Performance Evaluation of Virtualized Hadoop Clusters

In this report we investigate the performance of Hadoop clusters, deployed with separated storage and compute layers, on top of a hypervisor managing a single physical host. We have analyzed and evaluated the different Hadoop cluster configurations by running CPU bound and I/O bound workloads. The report is structured as follows: Section 2 provides a brief description of the technologies involved in our study. An overview of the experimental platform, setup test and configurations are presented in Section 3. Our benchmark methodology is defined in Section 4. The performed experiments together with the evaluation of the results are presented in Section 5. Finally, Section 6 concludes with lessons learned.

💡 Research Summary

The paper presents a systematic performance evaluation of Hadoop clusters that are virtualized on a single physical host using a hypervisor (KVM).
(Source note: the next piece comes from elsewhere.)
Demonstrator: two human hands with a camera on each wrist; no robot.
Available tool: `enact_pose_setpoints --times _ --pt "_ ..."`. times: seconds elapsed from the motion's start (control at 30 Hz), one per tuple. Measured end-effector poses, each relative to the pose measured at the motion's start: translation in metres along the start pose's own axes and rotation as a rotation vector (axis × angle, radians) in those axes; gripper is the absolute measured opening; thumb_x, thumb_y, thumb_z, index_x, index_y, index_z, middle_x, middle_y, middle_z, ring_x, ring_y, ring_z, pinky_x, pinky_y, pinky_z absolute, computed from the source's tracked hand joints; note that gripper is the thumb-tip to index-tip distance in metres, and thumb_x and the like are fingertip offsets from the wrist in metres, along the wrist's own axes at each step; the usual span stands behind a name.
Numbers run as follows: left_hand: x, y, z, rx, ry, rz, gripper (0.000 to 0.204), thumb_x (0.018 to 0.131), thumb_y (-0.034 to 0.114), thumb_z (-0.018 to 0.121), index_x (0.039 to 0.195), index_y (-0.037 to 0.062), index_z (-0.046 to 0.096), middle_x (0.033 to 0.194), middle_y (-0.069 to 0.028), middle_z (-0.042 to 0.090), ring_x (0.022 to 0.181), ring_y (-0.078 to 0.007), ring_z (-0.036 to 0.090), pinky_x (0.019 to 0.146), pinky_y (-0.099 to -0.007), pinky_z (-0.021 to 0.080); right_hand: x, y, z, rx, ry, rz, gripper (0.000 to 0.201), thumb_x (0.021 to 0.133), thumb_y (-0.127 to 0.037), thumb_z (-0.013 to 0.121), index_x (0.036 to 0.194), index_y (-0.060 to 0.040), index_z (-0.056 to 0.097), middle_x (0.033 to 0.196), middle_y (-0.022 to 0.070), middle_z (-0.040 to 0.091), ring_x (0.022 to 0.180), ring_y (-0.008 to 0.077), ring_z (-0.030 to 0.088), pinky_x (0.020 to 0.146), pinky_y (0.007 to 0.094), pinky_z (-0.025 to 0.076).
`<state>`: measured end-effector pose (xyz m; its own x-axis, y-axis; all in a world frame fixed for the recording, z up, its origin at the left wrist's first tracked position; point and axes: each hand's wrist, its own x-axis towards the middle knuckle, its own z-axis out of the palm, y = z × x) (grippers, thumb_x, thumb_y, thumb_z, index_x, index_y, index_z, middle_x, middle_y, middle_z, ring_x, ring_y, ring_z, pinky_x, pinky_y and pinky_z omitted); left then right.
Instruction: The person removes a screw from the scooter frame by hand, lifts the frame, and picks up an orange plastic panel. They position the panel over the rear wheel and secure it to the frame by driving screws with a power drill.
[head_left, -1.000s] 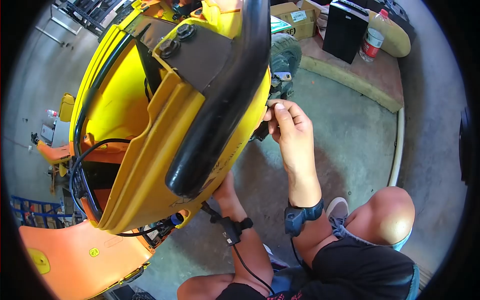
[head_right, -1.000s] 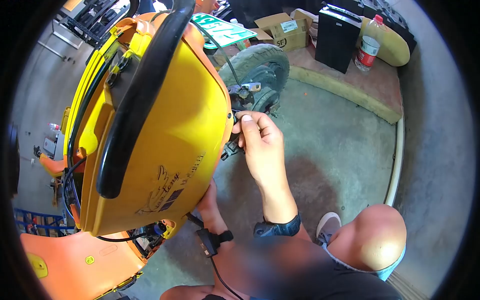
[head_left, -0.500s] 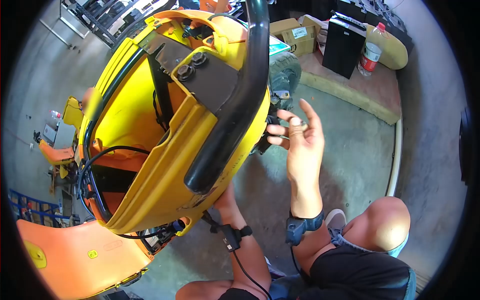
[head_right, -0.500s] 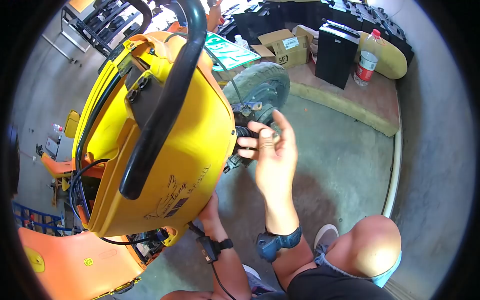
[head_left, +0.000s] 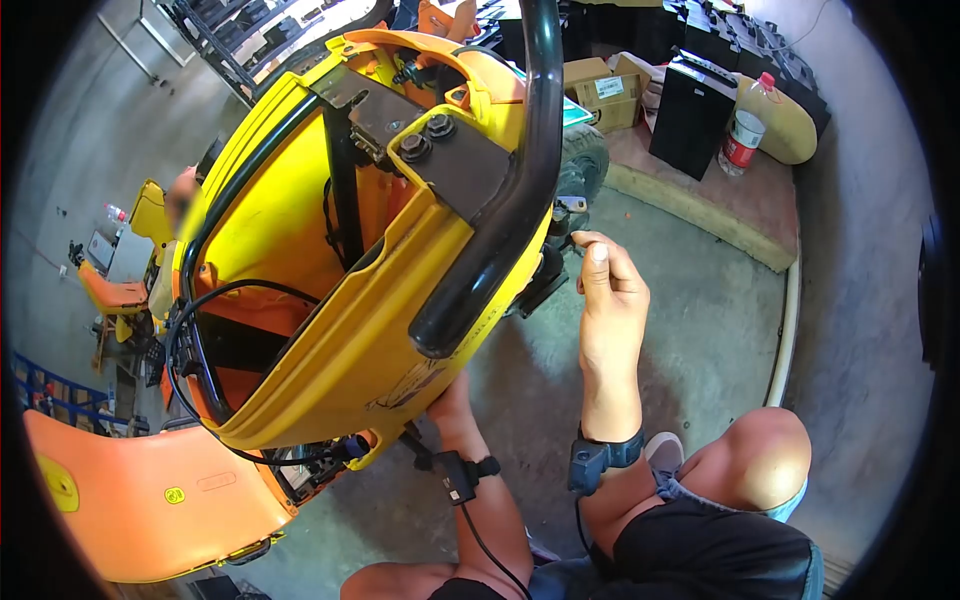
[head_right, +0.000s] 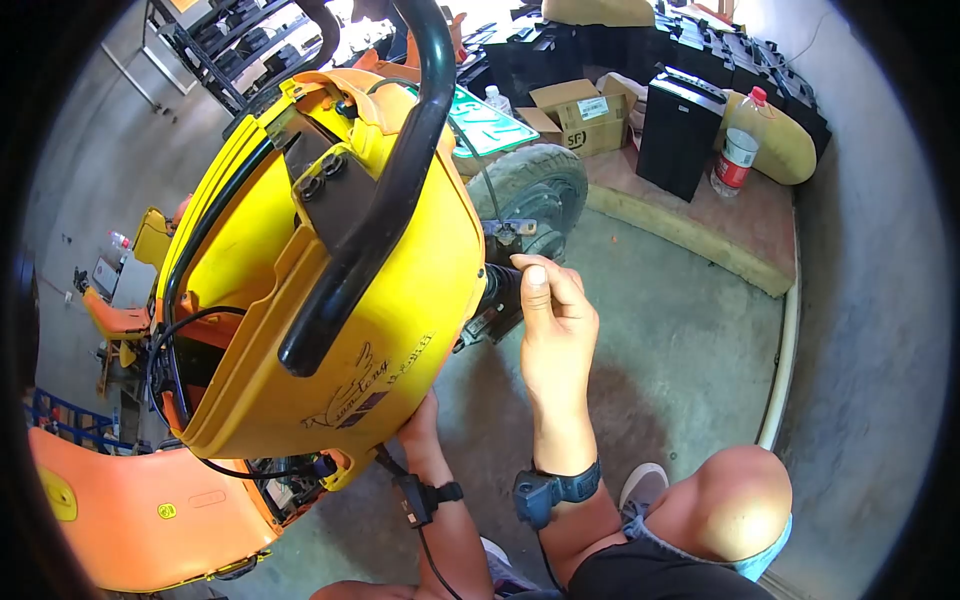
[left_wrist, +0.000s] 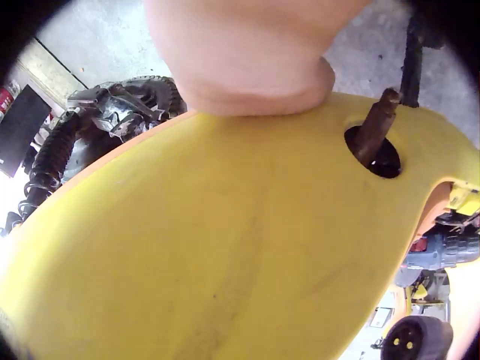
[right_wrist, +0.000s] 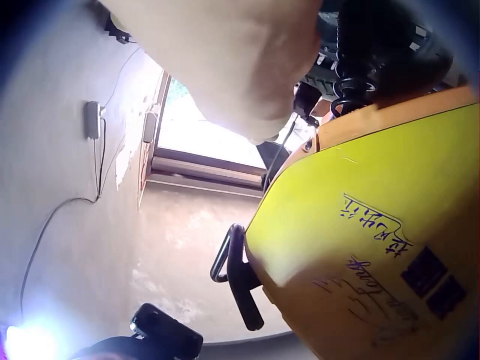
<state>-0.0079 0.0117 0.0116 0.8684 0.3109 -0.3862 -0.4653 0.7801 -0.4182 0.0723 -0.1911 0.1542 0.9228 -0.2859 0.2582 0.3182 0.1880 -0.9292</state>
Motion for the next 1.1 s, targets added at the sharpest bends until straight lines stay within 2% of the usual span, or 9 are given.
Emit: enact_pose_setpoints --times 0.03,0.1,0.2,0.4,0.8,0.87,1.1 --pt "0.000 0.000 -0.001 0.020 -0.004 0.018 0.034 0.097 0.026 0.049 0.117 0.0016 0.062 0.118 -0.0118 0.064 0.112 -0.0267 0.059 0.097 -0.0444 0.045 -0.001 -0.002 0.000 0.000 0.000 0.001 0.028 0.099 -0.025 0.057 0.105 -0.0010 0.069 0.088 0.0030 0.062 0.075 0.0097 0.055 0.068 0.0214 0.045" --pt "0.000 0.002 -0.002 0.040 -0.008 0.039 0.035 0.097 0.028 0.048 0.117 0.0020 0.062 0.119 -0.0119 0.064 0.112 -0.0268 0.059 0.097 -0.0447 0.045 -0.003 -0.008 0.001 0.300 -0.018 0.178 0.028 0.098 -0.026 0.059 0.104 -0.0009 0.068 0.083 0.0017 0.061 0.070 0.0082 0.052 0.064 0.0214 0.043" --pt "0.002 0.005 -0.003 0.028 0.004 0.011 0.036 0.098 0.029 0.047 0.118 0.0023 0.062 0.118 -0.0120 0.064 0.112 -0.0272 0.059 0.097 -0.0455 0.045 -0.003 -0.008 0.004 0.328 0.014 0.143 0.026 0.097 -0.025 0.060 0.103 -0.0006 0.068 0.079 0.0006 0.061 0.068 0.0068 0.052 0.061 0.0208 0.042" --pt "0.000 0.004 -0.003 0.019 0.008 -0.001 0.035 0.097 0.028 0.049 0.116 0.0017 0.062 0.116 -0.0122 0.065 0.111 -0.0275 0.059 0.096 -0.0461 0.045 -0.006 -0.011 0.010 0.219 0.027 0.130 0.021 0.096 -0.019 0.061 0.103 -0.0002 0.067 0.080 -0.0001 0.062 0.070 0.0056 0.054 0.060 0.0190 0.041" --pt "-0.003 -0.002 0.004 0.079 -0.042 0.032 0.035 0.097 0.027 0.051 0.118 0.0016 0.061 0.118 -0.0126 0.063 0.113 -0.0279 0.058 0.097 -0.0466 0.044 -0.012 -0.011 0.014 0.241 0.046 0.084 0.018 0.096 -0.015 0.062 0.105 -0.0008 0.067 0.083 0.0006 0.062 0.072 0.0061 0.056 0.062 0.0196 0.042" --pt "0.005 0.009 -0.007 -0.027 -0.121 -0.019 0.049 0.100 0.038 0.041 0.135 0.0050 0.052 0.139 -0.0130 0.051 0.130 -0.0292 0.046 0.111 -0.0517 0.031 -0.011 -0.009 0.014 0.228 0.047 0.068 0.018 0.096 -0.015 0.061 0.105 -0.0005 0.067 0.083 0.0010 0.062 0.073 0.0064 0.056 0.062 0.0197 0.042" --pt "0.013 0.019 -0.015 -0.001 -0.109 0.007 0.048 0.100 0.038 0.041 0.133 0.0049 0.053 0.138 -0.0126 0.052 0.130 -0.0291 0.047 0.110 -0.0518 0.032 -0.012 -0.012 0.015 0.239 0.050 0.063 0.019 0.096 -0.015 0.061 0.106 0.0000 0.067 0.084 0.0018 0.063 0.074 0.0069 0.057 0.062 0.0200 0.042"
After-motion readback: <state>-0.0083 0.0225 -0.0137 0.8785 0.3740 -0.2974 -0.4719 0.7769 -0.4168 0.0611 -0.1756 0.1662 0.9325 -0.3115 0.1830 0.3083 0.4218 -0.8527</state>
Two architectural variants are compared: a traditional integrated deployment where all Hadoop daemons (NameNode, DataNode, ResourceManager, NodeManager, etc.) run inside a single virtual machine, and a separated deployment in which compute‑intensive services (NameNode, ResourceManager, NodeManager, and application containers) reside in a “Compute” VM while storage‑intensive services (DataNode) are isolated in a “Storage” VM. Both configurations are allocated identical physical resources (8 CPU cores, 32 GB RAM, a 2 TB NVMe SSD) and share the same network backbone implemented with a virtual bridge and virtual NICs (e1000e).

The experimental methodology is carefully defined. Four representative workloads are executed: two CPU‑bound benchmarks (WordCount and TeraSort) and two I/O‑bound benchmarks (DFSIO and a Hive query suite). Each workload is run on data sets of 10 GB, 100 GB, and 1 TB, with three repetitions to obtain stable averages. Key metrics collected include total job completion time, average CPU utilization, network traffic volume, disk IOPS, and Hadoop‑specific stage latencies (Map, Shuffle, Reduce). For baseline comparison, the same workloads are also executed on a bare‑metal Hadoop installation on the same hardware.

Results reveal a clear trade‑off driven by workload characteristics. In the CPU‑bound scenarios, the integrated VM consistently outperforms the separated architecture by roughly 5–8 % in total execution time. The advantage stems from eliminating the extra hop over the virtual network that is required when the Compute VM must fetch input blocks from the Storage VM during the Map and Shuffle phases. Consequently, the integrated setup shows lower network latency and slightly higher CPU efficiency.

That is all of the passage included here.